TASK ITEM:
Each line in the records below, from the one that contains "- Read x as" to the one that contains "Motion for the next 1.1", should be reproduced exactly, the first and last included.

[Records from a data collection]
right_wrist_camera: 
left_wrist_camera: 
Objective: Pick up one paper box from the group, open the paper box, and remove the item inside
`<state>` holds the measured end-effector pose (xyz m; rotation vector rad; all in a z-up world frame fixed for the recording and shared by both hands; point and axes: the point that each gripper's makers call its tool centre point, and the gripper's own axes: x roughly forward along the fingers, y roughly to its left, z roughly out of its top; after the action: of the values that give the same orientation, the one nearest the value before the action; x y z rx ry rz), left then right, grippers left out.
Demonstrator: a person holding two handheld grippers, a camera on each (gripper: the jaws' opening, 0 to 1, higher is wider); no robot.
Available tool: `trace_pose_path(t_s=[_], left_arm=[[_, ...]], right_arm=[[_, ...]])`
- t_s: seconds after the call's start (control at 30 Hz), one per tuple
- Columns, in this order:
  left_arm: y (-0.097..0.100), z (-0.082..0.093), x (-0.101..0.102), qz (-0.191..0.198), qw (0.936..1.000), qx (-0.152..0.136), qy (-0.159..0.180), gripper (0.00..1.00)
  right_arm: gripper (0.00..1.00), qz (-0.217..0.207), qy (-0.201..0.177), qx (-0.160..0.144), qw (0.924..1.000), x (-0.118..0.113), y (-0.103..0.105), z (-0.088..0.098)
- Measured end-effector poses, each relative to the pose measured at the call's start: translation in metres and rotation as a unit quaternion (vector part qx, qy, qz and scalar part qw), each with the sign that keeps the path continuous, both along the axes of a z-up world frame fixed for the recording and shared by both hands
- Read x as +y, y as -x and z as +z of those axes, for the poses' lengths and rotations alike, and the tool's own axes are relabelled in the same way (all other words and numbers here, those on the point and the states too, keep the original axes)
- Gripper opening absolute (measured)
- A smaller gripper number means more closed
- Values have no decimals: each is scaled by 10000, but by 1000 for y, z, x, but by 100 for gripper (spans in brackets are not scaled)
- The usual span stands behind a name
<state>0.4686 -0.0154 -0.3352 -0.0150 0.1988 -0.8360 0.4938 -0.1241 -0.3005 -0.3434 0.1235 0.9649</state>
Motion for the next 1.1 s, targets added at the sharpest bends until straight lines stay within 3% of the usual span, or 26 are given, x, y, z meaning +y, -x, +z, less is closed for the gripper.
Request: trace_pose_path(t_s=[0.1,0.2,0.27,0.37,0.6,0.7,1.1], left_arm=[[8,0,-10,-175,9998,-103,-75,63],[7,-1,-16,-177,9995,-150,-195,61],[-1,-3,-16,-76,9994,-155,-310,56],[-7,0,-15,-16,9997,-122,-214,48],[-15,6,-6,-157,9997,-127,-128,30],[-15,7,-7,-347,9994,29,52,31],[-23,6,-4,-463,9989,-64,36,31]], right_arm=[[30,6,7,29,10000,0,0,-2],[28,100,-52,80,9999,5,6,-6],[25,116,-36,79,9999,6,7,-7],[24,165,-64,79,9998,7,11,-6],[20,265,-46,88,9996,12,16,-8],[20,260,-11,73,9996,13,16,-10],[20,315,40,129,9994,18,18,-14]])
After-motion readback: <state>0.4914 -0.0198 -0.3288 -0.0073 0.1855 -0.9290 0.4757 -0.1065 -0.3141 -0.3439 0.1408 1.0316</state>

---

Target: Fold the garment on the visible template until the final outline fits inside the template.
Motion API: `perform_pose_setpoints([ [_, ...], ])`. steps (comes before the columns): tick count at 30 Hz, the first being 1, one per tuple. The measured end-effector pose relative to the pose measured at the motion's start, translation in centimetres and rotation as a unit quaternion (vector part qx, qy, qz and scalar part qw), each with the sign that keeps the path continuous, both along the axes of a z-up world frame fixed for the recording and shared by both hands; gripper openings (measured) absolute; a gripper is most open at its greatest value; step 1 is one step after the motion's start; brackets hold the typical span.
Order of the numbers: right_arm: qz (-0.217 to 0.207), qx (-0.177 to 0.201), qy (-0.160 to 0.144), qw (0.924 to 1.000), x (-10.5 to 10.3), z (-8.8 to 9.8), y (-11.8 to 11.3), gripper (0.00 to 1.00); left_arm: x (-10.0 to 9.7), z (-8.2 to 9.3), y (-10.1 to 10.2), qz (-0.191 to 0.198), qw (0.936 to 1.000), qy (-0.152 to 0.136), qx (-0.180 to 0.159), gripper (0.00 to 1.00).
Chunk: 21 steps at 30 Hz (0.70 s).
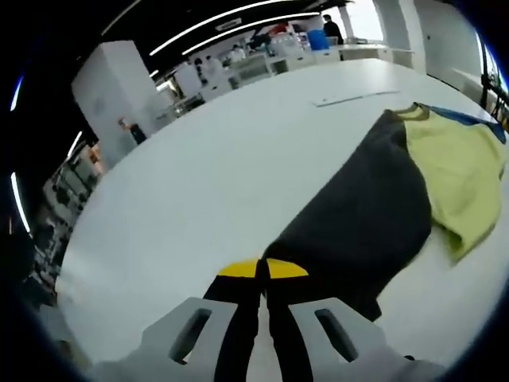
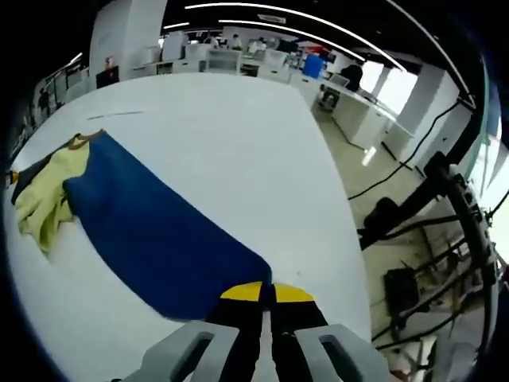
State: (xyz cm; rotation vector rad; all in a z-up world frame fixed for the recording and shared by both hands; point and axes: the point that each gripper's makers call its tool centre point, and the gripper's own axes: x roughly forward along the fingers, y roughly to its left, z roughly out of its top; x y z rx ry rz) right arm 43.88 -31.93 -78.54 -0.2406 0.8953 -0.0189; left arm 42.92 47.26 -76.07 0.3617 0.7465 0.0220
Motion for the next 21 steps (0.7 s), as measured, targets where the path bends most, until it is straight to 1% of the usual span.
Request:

RESULT:
- Read x as +y, y as -x and z as +z of those axes, for the poses' lengths and rotations alike, and the tool's own axes are relabelled in the same way (all other words and numbers here, those on the point and the states too, keep the original axes)
- Gripper opening absolute (measured)
- A smaller gripper number means more closed
- Values have no decimals: each is scaled by 10000, but by 1000 for y, z, x, but by 100 for gripper (spans in brackets are not scaled)
- The usual span stands behind a name
<state>0.4686 -0.0154 -0.3352 -0.0150 0.1988 -0.8360 0.4938 -0.1241 -0.3005 -0.3434 0.1235 0.9649</state>
Motion for the next 1.1 s, targets added at the sharpest bends until straight lines stay within 3% of the usual span, or 26 are given, x, y, z meaning +y, -x, +z, less is closed for the gripper.

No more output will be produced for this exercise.